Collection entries
=== Section Start ===
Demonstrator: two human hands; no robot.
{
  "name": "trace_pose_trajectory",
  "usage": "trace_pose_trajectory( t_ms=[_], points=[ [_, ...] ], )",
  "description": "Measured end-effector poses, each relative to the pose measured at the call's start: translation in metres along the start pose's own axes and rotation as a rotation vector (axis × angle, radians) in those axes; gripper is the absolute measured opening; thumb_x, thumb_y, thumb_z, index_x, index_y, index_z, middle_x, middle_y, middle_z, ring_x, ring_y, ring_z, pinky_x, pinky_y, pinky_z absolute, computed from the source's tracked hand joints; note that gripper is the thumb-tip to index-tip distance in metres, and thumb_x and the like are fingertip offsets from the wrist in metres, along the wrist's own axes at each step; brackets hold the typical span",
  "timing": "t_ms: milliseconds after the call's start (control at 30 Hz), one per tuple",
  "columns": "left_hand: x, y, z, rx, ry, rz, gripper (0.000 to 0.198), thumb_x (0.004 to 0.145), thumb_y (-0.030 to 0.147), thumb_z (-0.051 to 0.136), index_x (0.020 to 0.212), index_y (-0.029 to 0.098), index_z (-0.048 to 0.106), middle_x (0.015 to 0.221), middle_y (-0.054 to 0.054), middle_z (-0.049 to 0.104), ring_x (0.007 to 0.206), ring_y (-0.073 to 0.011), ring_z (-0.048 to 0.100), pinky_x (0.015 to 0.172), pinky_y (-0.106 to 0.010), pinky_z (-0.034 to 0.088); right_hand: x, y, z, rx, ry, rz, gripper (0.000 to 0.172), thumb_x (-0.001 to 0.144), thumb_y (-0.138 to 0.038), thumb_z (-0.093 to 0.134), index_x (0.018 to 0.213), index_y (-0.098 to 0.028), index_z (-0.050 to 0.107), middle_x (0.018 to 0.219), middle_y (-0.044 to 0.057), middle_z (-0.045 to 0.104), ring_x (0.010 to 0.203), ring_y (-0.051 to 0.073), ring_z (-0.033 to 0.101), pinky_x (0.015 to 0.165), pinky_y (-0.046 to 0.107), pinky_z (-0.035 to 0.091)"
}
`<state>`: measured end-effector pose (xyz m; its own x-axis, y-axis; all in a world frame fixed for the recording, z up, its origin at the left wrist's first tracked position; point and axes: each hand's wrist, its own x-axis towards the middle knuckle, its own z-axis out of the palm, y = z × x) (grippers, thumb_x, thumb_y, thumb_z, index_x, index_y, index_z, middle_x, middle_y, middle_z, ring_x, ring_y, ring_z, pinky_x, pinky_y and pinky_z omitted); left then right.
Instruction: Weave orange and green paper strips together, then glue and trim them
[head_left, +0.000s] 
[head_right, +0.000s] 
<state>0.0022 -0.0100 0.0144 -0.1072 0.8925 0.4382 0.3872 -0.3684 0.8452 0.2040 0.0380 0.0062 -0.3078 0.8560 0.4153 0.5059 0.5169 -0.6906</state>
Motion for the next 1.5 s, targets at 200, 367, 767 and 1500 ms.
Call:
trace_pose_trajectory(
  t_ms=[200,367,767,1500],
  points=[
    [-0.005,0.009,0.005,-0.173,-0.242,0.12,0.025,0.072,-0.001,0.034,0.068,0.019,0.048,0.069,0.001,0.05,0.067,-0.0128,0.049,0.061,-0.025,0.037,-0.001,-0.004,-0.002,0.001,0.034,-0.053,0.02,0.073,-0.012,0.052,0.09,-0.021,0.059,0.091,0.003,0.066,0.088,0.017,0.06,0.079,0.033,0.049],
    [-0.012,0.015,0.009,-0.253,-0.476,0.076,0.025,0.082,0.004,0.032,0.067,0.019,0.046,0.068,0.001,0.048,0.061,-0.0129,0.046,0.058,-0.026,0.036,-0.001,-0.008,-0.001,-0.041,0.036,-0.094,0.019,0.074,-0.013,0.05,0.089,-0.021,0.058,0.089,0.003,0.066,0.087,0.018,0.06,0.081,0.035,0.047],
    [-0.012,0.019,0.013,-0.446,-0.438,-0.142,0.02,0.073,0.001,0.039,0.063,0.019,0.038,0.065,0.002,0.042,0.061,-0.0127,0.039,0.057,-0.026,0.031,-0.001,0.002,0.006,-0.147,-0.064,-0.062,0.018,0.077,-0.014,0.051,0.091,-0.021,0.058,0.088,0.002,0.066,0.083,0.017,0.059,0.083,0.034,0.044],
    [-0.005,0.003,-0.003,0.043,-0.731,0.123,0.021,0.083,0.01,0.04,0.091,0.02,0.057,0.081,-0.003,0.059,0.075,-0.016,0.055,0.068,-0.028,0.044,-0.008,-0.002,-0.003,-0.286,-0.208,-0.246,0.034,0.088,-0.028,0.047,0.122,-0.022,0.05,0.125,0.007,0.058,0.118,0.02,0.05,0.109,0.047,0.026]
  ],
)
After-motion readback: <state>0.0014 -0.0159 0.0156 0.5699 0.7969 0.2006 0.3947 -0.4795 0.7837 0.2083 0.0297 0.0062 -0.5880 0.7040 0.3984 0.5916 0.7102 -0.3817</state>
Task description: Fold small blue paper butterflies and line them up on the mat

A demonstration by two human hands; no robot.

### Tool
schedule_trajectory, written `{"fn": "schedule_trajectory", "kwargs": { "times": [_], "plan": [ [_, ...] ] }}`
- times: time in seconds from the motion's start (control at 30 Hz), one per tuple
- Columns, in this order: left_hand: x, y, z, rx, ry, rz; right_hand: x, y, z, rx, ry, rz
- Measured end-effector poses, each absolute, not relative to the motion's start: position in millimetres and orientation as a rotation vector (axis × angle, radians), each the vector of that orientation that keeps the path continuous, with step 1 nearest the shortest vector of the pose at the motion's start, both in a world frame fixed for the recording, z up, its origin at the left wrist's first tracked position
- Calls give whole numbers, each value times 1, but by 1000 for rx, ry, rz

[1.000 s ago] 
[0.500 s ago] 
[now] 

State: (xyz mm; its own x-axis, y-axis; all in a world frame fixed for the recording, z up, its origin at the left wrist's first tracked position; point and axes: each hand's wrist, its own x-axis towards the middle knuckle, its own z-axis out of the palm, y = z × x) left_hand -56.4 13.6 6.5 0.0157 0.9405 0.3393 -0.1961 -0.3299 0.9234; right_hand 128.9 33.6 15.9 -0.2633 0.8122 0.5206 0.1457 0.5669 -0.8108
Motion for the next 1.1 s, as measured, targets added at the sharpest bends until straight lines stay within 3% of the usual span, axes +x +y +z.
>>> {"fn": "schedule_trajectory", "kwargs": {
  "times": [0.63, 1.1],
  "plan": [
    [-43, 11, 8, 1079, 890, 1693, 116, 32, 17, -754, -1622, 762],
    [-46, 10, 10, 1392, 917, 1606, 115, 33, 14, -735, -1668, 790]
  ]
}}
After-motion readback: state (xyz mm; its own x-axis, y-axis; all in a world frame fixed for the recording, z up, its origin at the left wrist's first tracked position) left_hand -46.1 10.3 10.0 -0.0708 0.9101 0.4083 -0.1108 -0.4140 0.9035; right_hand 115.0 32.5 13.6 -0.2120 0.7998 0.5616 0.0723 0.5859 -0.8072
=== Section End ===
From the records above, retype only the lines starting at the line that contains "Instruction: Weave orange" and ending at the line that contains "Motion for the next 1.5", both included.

### Result for this task
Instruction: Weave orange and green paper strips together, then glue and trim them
[head_left, +0.000s] 
[head_right, +0.000s] 
<state>0.0022 -0.0100 0.0144 -0.1072 0.8925 0.4382 0.3872 -0.3684 0.8452 0.2040 0.0380 0.0062 -0.3078 0.8560 0.4153 0.5059 0.5169 -0.6906</state>
Motion for the next 1.5 s, targets at 200, 367, 767 and 1500 ms.

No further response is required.